Resulta ser que para cruzar a la orilla de enfrente, no vale “hacer como si la cruzo”, tomo decisiones que muchas veces no disponen de demasiada reflexión, y me dispongo a cruzarla… ¡de una y sin anestecia!
Las tibiezas quedan con las dudas y los porqués.
Me involucro, me arremango, saco coraje desde lo más íntimo de mis entreñas, le pongo el pecho al meollo y atravieso el río con corriente de frente.
No me asqueo por embarrarme, tragar agua, esquivar palos, enredarme con los camalotes, saltear animales de rapiña.

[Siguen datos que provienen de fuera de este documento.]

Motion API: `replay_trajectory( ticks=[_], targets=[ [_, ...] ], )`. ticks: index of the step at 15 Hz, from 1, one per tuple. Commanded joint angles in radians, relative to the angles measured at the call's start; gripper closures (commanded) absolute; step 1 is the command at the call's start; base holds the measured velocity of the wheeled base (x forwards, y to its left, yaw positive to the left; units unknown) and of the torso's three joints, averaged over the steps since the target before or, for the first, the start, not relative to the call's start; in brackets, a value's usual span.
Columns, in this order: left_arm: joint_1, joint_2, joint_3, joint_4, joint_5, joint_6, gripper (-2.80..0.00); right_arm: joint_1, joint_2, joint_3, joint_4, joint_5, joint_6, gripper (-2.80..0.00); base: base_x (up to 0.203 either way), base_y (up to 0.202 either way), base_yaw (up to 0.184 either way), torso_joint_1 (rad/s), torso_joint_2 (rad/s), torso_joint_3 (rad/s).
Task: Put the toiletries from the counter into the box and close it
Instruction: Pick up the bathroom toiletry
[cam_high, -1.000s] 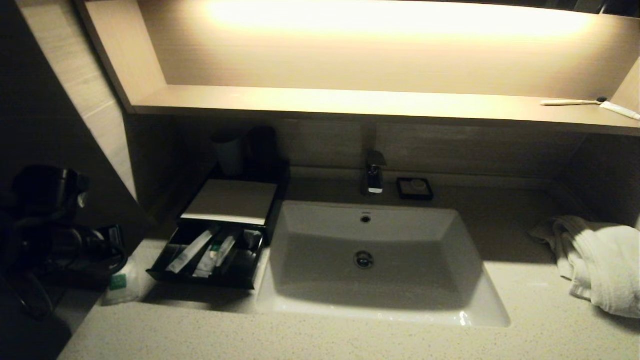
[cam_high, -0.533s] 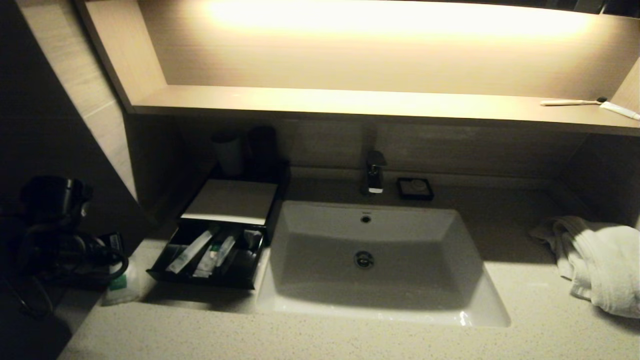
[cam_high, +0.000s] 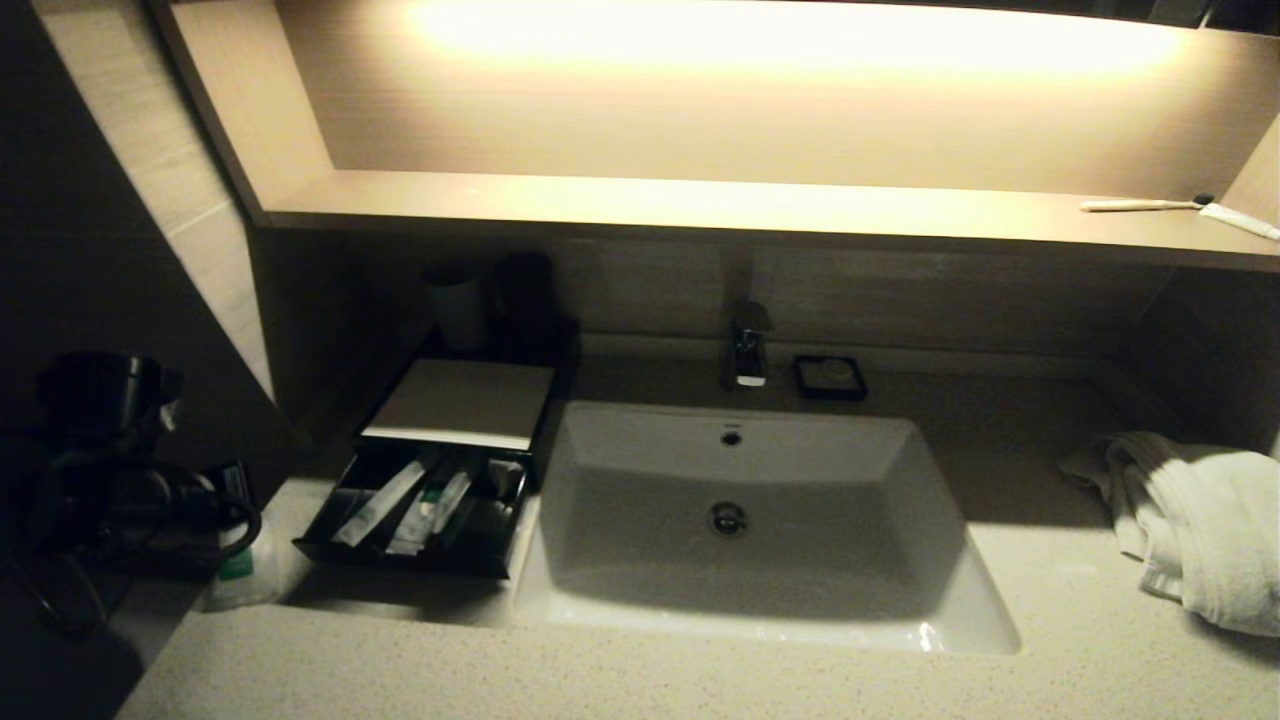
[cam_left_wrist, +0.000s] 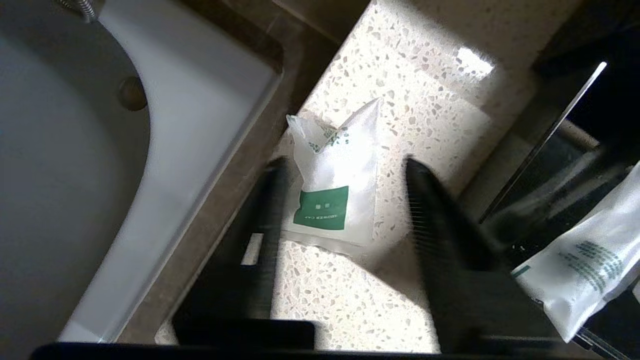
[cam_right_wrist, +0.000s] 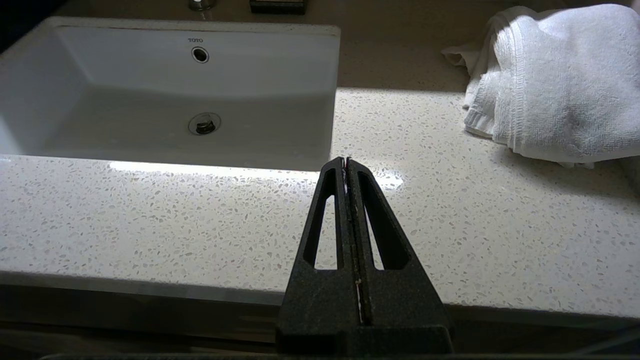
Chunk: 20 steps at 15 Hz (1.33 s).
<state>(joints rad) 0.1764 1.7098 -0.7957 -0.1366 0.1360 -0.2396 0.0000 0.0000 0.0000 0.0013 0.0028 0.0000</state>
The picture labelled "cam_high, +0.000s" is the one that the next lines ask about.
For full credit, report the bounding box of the square sachet with green label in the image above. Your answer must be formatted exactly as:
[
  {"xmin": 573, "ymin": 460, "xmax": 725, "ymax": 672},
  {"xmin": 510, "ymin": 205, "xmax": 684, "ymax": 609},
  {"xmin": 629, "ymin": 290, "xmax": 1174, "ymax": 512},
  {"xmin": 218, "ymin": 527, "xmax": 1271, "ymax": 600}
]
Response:
[{"xmin": 203, "ymin": 520, "xmax": 289, "ymax": 612}]

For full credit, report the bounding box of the long plain white packet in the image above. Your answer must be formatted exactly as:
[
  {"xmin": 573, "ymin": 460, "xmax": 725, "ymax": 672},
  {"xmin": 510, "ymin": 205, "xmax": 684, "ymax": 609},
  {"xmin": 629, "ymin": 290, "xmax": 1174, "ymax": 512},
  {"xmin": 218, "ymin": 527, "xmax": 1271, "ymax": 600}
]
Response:
[{"xmin": 333, "ymin": 456, "xmax": 433, "ymax": 549}]

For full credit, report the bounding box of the packaged toothbrush with green label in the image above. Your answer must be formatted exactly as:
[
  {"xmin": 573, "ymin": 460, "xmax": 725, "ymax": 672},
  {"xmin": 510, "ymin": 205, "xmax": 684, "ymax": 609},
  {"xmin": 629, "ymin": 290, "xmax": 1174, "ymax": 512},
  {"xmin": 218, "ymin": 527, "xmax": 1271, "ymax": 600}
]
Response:
[{"xmin": 432, "ymin": 465, "xmax": 477, "ymax": 536}]

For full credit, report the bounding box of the puffy white pouch packet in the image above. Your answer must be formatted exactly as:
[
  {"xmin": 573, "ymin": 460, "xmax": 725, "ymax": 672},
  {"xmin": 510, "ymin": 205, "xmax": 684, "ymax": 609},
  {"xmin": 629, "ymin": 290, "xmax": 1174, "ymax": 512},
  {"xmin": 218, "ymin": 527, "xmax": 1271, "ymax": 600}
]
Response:
[{"xmin": 484, "ymin": 458, "xmax": 529, "ymax": 516}]

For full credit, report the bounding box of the dark brown cup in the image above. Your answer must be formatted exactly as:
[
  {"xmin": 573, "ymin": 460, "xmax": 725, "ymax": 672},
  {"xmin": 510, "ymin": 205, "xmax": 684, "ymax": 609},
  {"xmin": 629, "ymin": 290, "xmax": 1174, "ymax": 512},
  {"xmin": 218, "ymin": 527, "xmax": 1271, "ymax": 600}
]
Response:
[{"xmin": 492, "ymin": 250, "xmax": 557, "ymax": 363}]

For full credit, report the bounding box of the small white tube green cap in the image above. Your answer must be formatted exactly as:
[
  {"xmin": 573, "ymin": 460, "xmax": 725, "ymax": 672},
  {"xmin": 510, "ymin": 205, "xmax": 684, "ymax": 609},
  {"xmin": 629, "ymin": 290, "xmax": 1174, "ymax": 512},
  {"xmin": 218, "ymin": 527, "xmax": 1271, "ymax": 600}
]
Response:
[{"xmin": 384, "ymin": 489, "xmax": 447, "ymax": 558}]

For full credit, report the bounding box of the pale grey cup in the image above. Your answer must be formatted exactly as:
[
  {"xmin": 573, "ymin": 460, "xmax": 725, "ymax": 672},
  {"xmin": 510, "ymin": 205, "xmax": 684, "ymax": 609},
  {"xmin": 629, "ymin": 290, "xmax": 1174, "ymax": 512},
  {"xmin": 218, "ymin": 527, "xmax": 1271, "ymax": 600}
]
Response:
[{"xmin": 424, "ymin": 262, "xmax": 489, "ymax": 351}]

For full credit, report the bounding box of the white ceramic sink basin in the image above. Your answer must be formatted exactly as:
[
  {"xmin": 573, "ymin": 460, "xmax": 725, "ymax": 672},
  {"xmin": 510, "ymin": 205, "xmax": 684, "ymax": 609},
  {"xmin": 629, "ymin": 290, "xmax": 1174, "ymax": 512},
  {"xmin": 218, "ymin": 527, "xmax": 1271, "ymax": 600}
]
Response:
[{"xmin": 513, "ymin": 400, "xmax": 1023, "ymax": 657}]

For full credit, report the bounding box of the chrome faucet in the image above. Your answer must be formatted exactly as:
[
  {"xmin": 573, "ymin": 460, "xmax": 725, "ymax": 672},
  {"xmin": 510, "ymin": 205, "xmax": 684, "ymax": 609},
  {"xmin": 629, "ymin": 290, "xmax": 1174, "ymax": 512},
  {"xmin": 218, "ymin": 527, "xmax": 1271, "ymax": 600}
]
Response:
[{"xmin": 722, "ymin": 245, "xmax": 776, "ymax": 390}]

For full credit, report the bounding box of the black soap dish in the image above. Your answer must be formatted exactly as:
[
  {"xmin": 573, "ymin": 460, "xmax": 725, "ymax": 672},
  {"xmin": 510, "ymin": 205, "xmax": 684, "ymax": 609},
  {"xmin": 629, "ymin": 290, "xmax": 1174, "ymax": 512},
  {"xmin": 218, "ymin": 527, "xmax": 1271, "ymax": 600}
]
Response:
[{"xmin": 793, "ymin": 353, "xmax": 869, "ymax": 403}]

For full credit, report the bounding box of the warm LED light strip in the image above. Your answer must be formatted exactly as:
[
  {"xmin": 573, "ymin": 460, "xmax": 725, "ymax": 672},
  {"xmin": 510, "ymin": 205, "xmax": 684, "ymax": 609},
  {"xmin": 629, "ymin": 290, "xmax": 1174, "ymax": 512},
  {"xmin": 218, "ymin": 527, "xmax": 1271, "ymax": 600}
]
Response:
[{"xmin": 410, "ymin": 0, "xmax": 1191, "ymax": 83}]

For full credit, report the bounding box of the white toothbrush black head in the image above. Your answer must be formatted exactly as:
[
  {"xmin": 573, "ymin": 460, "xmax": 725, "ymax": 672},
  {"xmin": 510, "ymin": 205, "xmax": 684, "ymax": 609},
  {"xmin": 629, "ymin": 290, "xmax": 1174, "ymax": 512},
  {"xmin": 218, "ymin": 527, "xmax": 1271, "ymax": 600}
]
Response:
[{"xmin": 1080, "ymin": 192, "xmax": 1216, "ymax": 214}]

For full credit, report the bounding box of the white terry towel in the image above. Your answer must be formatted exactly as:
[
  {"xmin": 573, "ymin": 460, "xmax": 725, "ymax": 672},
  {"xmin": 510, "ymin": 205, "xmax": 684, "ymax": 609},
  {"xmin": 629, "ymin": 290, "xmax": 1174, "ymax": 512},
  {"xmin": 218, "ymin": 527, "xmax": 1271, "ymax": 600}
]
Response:
[{"xmin": 1058, "ymin": 430, "xmax": 1280, "ymax": 639}]

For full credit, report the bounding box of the white toothpaste tube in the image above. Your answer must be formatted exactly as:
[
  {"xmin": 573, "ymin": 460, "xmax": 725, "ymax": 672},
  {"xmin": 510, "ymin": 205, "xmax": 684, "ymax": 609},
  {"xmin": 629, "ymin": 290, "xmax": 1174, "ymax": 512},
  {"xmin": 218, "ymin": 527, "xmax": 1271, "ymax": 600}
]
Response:
[{"xmin": 1198, "ymin": 202, "xmax": 1280, "ymax": 242}]

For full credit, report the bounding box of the wooden wall shelf niche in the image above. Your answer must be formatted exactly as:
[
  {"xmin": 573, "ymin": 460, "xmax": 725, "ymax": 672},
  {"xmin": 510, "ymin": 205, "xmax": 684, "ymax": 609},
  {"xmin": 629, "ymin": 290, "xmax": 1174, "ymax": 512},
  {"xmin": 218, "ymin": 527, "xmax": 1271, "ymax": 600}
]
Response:
[{"xmin": 150, "ymin": 0, "xmax": 1280, "ymax": 273}]

Pensar que puedo ahogarme no entra en las opciones, hago blanco en la orilla de enfrente, que aparece como horizonte.
Siempre, pero absolutamente siempre, aparece un guía experimentado en el contexto menos pensado, ni falta hace que le chiste, acude a mi situación extrema, se para de frente y extiende una mano y un bastón, me dejo conducir sin cuestionar a suelo estable.
Me limpio la cara, tomo agua limpia, levanto una pierna… ¡crucé!
Fui capaz, muy capaz de meterme en el lodo y aquí me tenés, con una sonrisa de oreja a oreja, y brota en mí una belleza pocas veces vista. Florecí de adentro hacia afuera.
Cual loto en medio del barro.
Porque sin lodo… no hay loto.
Con afecto.
Noelia de la Fuente.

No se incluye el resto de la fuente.